Khôra – Timaeus
Während die meisten norwegische Kapellen zu Beginn der zweiten Welle des Black Metals noch einen durch und durch puristischen Klang anstrebten, dauerte es nicht lange, bis die ersten Bands, wie ARCTURUS, DØDHEIMSGARD oder VED BUENS ENDE versuchten, das schwarze Genre mit anspruchsvollerem Songwriting und experimentellen Elementen auf ein neues Level zu heben. Zwar wurde der ungewohnte Sound dieser neuen Werke natürlich nicht überall ausnahmslos positiv aufgenommen, doch etablierten sich viele dieser avantgardistisch agierenden Formationen, die bis heute heute aktiv sind und sogar weiterhin als Inspiration für eine jüngere Generation dienen.
Hierzu zählen beispielsweise die Herren von KHÔRA, einer bislang kaum in Erscheinung getretenen Band, die vor einigen Jahren zunächst von einem gewissen Oleg in Freiburg als Soloprojekt gegründet wurde, alsbald aber mit einigen internationale Musikern aus Griechenland, Norwegen sowie den Vereinigten Staaten zu einer vollständigen Kapelle erweitert wurde, die sich mit ihrem Material an den eben genannten Gruppierungen orientiert. Es lässt sich tatsächlich nur schwer sagen, ob auf dem Erstlingswerk namens „TIMAEUS“ nun progressiver Black Metal oder angeschwärzter Progressive Metal zu hören ist, dominiert keines der beiden Elemente für längere Zeit. Vielmehr durchleben die elf Tracks einen stetigen Wandel, sodass dem Hörer in „Noceo“ oder „The Purge“ bombastischen Black Metal mit derben Blasts und opulenten Keyboards kredenzt wird, der nicht zuletzt auf Grund seiner verzerrten Vocals stark an frühe DIMMU BORGIR erinnert, wohingegen sich „Existence“ in verspielt dissonanten Strukturen hektischer Riffs austobt, die ebenso von EMPEROR stammen könnten.

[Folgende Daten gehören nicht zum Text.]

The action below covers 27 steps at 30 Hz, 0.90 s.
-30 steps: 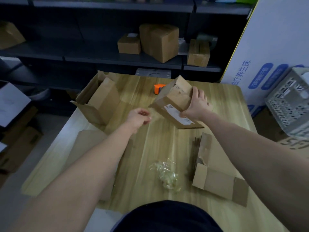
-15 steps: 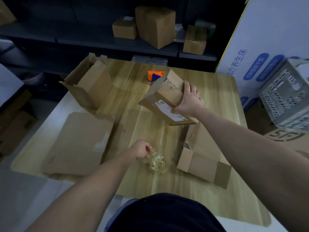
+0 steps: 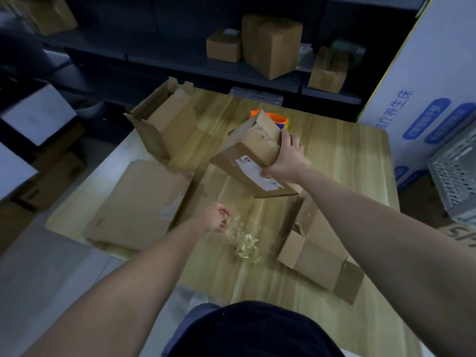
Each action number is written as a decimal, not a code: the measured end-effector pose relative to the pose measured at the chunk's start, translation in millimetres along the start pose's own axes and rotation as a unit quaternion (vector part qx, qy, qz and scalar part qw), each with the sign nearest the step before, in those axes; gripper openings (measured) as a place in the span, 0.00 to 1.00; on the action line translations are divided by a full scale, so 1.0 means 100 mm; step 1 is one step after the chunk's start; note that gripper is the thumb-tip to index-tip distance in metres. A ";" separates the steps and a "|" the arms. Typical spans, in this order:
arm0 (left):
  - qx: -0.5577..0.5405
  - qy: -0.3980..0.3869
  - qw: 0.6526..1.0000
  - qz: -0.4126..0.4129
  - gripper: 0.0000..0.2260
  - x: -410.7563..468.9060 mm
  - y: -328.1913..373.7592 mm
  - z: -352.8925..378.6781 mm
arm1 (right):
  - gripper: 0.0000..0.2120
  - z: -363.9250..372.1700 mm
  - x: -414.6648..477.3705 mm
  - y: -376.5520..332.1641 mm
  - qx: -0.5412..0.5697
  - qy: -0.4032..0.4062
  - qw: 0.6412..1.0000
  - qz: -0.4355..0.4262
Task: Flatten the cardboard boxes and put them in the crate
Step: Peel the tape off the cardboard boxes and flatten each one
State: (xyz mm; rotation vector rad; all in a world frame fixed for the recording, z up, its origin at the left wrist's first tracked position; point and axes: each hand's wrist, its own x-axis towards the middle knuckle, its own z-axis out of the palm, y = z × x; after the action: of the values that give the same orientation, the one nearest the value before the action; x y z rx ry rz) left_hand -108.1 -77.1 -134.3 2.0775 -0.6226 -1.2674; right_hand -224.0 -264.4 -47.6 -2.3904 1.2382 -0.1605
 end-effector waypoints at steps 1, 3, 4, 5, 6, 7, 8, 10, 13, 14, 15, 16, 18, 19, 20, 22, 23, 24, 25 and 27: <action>0.017 -0.003 1.000 0.008 0.09 0.00 0.00 0.00 | 0.61 0.00 0.00 -0.02 0.004 -0.008 1.000 0.001; 0.051 -0.022 0.998 0.020 0.07 -0.01 -0.03 0.04 | 0.61 0.01 0.00 -0.04 0.008 -0.017 1.000 0.001; 0.072 -0.036 0.997 0.021 0.08 -0.01 -0.06 0.09 | 0.61 0.01 0.00 -0.05 0.008 -0.020 1.000 0.001; 0.092 -0.049 0.994 0.018 0.08 -0.02 -0.10 0.13 | 0.61 0.02 -0.01 -0.05 0.007 -0.024 1.000 0.001; 0.111 -0.058 0.992 0.014 0.09 -0.02 -0.12 0.18 | 0.62 0.03 -0.01 -0.04 0.010 -0.028 1.000 0.002; 0.123 -0.066 0.990 0.009 0.09 -0.03 -0.13 0.21 | 0.62 0.04 -0.02 -0.03 0.014 -0.033 0.999 0.003; 0.128 -0.074 0.989 0.004 0.09 -0.03 -0.13 0.23 | 0.62 0.05 -0.02 -0.02 0.020 -0.036 0.999 0.005; 0.127 -0.094 0.987 -0.011 0.11 -0.02 -0.07 0.21 | 0.62 0.05 -0.01 0.00 0.029 -0.034 0.999 0.012; 0.082 -0.120 0.989 -0.042 0.16 0.03 0.05 0.12 | 0.61 0.05 0.01 -0.01 0.034 -0.036 0.999 0.015; 0.057 -0.124 0.989 -0.052 0.18 0.03 0.09 0.09 | 0.61 0.05 0.02 -0.02 0.033 -0.037 0.999 0.014; 0.037 -0.129 0.989 -0.057 0.21 0.03 0.12 0.07 | 0.61 0.05 0.03 -0.03 0.033 -0.039 0.999 0.014; 0.035 -0.133 0.989 -0.057 0.24 0.06 0.14 0.06 | 0.61 0.05 0.04 -0.03 0.034 -0.041 0.998 0.016; 0.055 -0.131 0.988 -0.053 0.30 0.10 0.16 0.04 | 0.61 0.05 0.06 -0.04 0.036 -0.045 0.998 0.020; 0.048 -0.126 0.989 -0.058 0.30 0.12 0.17 0.03 | 0.61 0.05 0.06 -0.04 0.033 -0.047 0.998 0.021; 0.017 -0.117 0.990 -0.075 0.26 0.13 0.20 0.01 | 0.62 0.04 0.07 -0.05 0.031 -0.049 0.998 0.020; -0.025 -0.083 0.993 -0.081 0.20 0.16 0.24 -0.04 | 0.61 0.03 0.08 -0.07 0.025 -0.053 0.998 0.018; -0.010 -0.057 0.997 -0.059 0.19 0.18 0.27 -0.09 | 0.61 0.03 0.09 -0.08 0.022 -0.055 0.998 0.018; -0.002 -0.036 0.999 -0.032 0.19 0.20 0.28 -0.15 | 0.61 0.03 0.09 -0.09 0.019 -0.056 0.998 0.019; -0.007 -0.016 1.000 -0.007 0.18 0.21 0.29 -0.20 | 0.61 0.03 0.10 -0.10 0.018 -0.057 0.998 0.020; -0.010 0.010 1.000 0.027 0.17 0.22 0.33 -0.30 | 0.61 0.05 0.10 -0.13 0.014 -0.057 0.998 0.021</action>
State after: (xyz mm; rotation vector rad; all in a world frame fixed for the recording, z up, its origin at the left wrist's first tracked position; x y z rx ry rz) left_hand -73.8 -106.5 -113.8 2.0412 -0.6492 -1.2172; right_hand -207.2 -264.8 -47.2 -2.3138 1.2238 -0.0295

Trotz seiner teils brachialen Härte, entführt dann beispielsweise „De Vetus Ad Novum“ mit all seinen wabbernden Synthesizern in verträumte Sphären abseits des übrigen Instrumentalspiels und in „Void“ werden gar folkloristische und futuristische Motive geschickt miteinander verwoben, sodass eine ganz und gar andere, unwirkliche und doch fesselnde Klangwelt entsteht. Passend dazu, entlockt Oleg seinem kräftigen Organ die wunderlichsten Töne, die von hysterischem Gekreische und bedrohlichen Growls bis hin zu zartem Klargesang reichen, der etwa in „l’Annihilateur“ herausragende Kontraste erzeugen kann. Ergänzt wird das technisch höchstversierte Schaffen von KHÔRA durch zahlreiche Gastbeiträge von zum Teil prominenten Kollegen, zu denen neben Henri Sorvali oder Antti Simonen auch „Vicotnik“ höchstpersönlich gehört.
Zweifelsohne haben KHÔRA mit ihrem vorliegenden Debüt ein klangtechnisch facettenreiches Werk mit hohem Anspruch kreiert, das allerdings trotz der kompakt gehaltenen Kompositionen nicht unbedingt leicht verdaulich ist und sich erst mit viel Zeit in seiner ganzen Fülle erfassen lässt. Wer diese Geduld nicht aufbringen will, sollte sich von „TIMAEUS“ fernhalten.